Khajuri is a traditional Nepali fried sweet snack, also found in some North Indian and broader South Asian culinary contexts. It is typically made from flour and sugar and is traditionally deep-fried in ghee, though oil may also be used as an alternative. Khajuri is commonly associated with festivals or special occasions in Nepal and is particularly prepared during Chhath Parva and Tihar as a ritual offering or for celebrating events such as weddings. During festivals, family gatherings, and community celebrations, Khajuri is often prepared or purchased as part of offerings to deities, guests, and neighbors. One blog describes Khajuri as a "favorite tea-time sweet snack" in Kathmandu, indicating that it is also a part of everyday consumption and not limited solely to festive occasions.

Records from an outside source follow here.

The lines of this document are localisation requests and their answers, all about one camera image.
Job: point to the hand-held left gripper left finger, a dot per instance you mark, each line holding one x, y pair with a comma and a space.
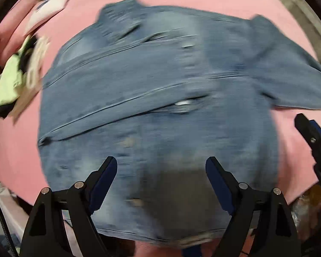
104, 184

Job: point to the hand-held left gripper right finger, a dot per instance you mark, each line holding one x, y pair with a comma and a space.
219, 184

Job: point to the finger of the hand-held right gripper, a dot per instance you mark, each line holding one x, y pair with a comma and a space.
307, 128

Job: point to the blue denim jacket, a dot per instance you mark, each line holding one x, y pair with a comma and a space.
149, 99

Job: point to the stack of folded clothes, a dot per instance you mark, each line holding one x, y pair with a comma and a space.
2, 111

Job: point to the pink bed blanket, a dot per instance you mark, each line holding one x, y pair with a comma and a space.
24, 152

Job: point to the white furniture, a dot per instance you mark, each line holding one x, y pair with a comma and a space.
13, 219

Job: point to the grey white curtain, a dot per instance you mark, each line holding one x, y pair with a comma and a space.
305, 13

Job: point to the light green folded garment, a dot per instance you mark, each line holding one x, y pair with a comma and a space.
9, 83

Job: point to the cream folded garment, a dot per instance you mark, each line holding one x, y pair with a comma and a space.
38, 56

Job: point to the pink pillow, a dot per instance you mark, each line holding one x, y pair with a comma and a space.
8, 40

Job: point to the white printed pillow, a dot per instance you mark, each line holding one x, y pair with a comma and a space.
50, 8

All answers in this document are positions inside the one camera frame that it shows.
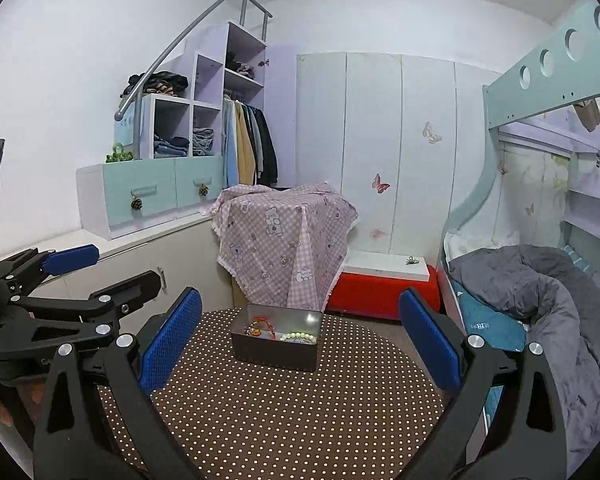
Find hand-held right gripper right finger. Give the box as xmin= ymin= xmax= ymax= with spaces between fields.
xmin=397 ymin=287 xmax=569 ymax=480

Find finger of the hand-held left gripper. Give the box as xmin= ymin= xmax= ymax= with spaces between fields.
xmin=0 ymin=243 xmax=101 ymax=300
xmin=0 ymin=270 xmax=163 ymax=362

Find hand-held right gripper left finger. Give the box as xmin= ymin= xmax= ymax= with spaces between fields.
xmin=32 ymin=286 xmax=203 ymax=480

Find orange bead bracelet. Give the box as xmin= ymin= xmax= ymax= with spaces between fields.
xmin=251 ymin=315 xmax=277 ymax=339

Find grey metal box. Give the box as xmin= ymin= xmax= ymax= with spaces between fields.
xmin=230 ymin=303 xmax=324 ymax=373

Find blue bed sheet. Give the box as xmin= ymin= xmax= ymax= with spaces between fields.
xmin=450 ymin=280 xmax=531 ymax=354

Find red storage box white lid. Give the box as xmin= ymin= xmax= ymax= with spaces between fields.
xmin=326 ymin=251 xmax=441 ymax=322

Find cream cabinet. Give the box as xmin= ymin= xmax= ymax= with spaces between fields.
xmin=27 ymin=212 xmax=237 ymax=311

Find teal drawer unit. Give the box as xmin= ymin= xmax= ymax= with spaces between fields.
xmin=76 ymin=155 xmax=226 ymax=241

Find green toy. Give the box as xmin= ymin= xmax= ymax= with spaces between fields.
xmin=105 ymin=143 xmax=134 ymax=164

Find grey quilt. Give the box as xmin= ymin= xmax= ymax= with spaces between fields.
xmin=447 ymin=245 xmax=600 ymax=463

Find blue paper sign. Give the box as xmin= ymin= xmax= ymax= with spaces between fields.
xmin=114 ymin=119 xmax=142 ymax=159

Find pink checkered cloth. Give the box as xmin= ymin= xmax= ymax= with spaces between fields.
xmin=211 ymin=182 xmax=359 ymax=314

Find folded blue jeans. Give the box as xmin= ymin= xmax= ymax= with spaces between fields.
xmin=153 ymin=135 xmax=190 ymax=159

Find folded grey jeans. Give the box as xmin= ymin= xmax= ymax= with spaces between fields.
xmin=192 ymin=127 xmax=215 ymax=156

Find light blue hanging garment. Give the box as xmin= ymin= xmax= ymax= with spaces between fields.
xmin=223 ymin=100 xmax=241 ymax=188

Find yellow hanging garment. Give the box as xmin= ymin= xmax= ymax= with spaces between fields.
xmin=236 ymin=102 xmax=259 ymax=186

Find dark clothes pile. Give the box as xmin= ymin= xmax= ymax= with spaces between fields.
xmin=121 ymin=71 xmax=190 ymax=99

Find black hanging garment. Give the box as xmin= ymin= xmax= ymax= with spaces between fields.
xmin=252 ymin=107 xmax=279 ymax=187

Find purple bedside shelf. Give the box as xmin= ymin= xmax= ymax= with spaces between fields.
xmin=562 ymin=175 xmax=600 ymax=263

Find purple shelf unit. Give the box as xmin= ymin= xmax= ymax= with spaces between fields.
xmin=114 ymin=22 xmax=299 ymax=189

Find white wardrobe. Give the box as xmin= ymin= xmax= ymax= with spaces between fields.
xmin=296 ymin=51 xmax=502 ymax=257

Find grey metal handrail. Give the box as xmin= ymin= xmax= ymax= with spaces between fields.
xmin=115 ymin=0 xmax=274 ymax=161

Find dark folded clothes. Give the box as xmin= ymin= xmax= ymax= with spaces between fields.
xmin=225 ymin=59 xmax=257 ymax=79

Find brown hanging pouch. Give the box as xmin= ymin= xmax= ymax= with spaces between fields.
xmin=575 ymin=100 xmax=600 ymax=134

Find teal bunk bed frame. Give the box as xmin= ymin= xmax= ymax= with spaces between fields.
xmin=437 ymin=0 xmax=600 ymax=461

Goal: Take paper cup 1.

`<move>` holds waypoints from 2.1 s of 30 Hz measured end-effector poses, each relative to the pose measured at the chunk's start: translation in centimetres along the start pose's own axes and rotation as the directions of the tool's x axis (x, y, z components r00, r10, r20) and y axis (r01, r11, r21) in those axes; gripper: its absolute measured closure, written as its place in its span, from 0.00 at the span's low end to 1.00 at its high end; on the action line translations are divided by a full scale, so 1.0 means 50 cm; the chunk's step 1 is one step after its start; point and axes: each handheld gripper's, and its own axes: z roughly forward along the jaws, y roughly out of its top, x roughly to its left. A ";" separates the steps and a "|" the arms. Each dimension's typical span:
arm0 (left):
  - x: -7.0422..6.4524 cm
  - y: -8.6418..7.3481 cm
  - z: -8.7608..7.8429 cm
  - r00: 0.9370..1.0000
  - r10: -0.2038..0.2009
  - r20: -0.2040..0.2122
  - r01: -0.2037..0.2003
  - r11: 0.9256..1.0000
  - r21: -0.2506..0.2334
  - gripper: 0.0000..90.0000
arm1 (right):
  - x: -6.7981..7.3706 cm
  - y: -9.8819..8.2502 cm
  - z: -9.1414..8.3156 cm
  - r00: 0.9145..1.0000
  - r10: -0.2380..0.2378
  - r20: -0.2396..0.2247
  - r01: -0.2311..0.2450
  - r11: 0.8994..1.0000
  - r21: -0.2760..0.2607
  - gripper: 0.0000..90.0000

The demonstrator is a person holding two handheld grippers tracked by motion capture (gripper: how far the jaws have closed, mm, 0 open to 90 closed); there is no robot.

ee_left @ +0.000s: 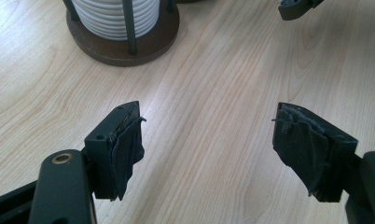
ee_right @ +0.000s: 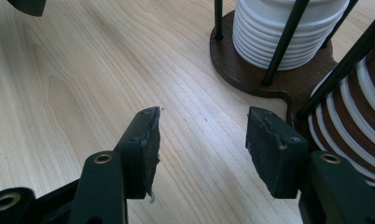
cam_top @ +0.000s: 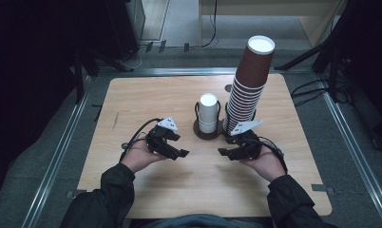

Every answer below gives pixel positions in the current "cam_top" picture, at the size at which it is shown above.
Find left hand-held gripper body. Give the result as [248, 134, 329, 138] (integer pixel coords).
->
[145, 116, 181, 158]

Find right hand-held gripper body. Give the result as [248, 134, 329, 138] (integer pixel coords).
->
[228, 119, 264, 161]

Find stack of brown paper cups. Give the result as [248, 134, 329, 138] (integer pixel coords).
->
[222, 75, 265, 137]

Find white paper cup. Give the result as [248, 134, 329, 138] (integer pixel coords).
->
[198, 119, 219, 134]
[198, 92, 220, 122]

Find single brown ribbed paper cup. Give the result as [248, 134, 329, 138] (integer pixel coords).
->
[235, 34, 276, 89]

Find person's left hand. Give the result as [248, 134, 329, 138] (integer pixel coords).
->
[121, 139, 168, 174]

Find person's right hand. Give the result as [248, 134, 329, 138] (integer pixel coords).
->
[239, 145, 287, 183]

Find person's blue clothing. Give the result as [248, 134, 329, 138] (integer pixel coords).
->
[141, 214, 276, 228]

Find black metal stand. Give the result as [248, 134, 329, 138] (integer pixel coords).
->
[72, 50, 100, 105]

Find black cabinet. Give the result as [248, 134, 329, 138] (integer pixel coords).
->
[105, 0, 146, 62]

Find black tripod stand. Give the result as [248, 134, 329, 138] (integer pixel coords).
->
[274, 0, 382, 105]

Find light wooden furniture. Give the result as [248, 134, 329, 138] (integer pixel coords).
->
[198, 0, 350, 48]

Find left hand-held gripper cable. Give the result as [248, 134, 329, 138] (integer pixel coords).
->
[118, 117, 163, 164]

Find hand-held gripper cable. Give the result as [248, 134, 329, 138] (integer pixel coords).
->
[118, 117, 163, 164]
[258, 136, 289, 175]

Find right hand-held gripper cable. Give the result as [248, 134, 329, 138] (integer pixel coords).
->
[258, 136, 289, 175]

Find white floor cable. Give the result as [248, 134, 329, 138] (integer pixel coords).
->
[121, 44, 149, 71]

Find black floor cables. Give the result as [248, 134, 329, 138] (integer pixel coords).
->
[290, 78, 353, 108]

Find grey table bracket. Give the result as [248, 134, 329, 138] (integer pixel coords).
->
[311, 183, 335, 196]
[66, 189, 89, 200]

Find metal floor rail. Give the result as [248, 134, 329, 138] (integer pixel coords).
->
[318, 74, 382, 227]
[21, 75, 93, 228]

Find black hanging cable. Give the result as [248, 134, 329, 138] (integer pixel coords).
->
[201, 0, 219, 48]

== Regional and community associations ==
Khajuri is especially popular in the southern Terai region of Nepal, where it forms part of mithai, the category of traditional Nepali sweets. It is widely sold and consumed in the Terai and is also commonly available in sweet shops throughout the Kathmandu Valley and other regions. The sweet traditions of the Terai reflect strong influences from neighboring Indian culinary practices, and due to this overlap, deep-fried sweets such as Khajuri are more prevalent in the plains than in Nepal’s hill or mountain regions.

== Production ==
Khajuri is typically prepared using flour, semolina, sugar, ghee, salt and milk, which are combined to form a dough. After resting, the dough is divided into small portions, rolled into rounds or shaped, and then deep-fried in ghee or oil until golden and crisp. In some preparations, the surface of the dough is pressed using a wooden khajuri press to create a vertically lined pattern before frying, while in other cases a wooden mold known as a thasaa is used for shaping.

== Taste and texture ==
Khajuri is generally crispy, flaky and buttery, qualities attributed to deep-frying in ghee, which imparts a rich flavor. It is sweet. though not excessively so, as sweetness is derived from sugar or powdered sugar rather than syrup,, resulting in a mild sweetness that pairs well with tea or coffee. For this reason, Khajuri is often consumed as a light snack or tea-time sweet.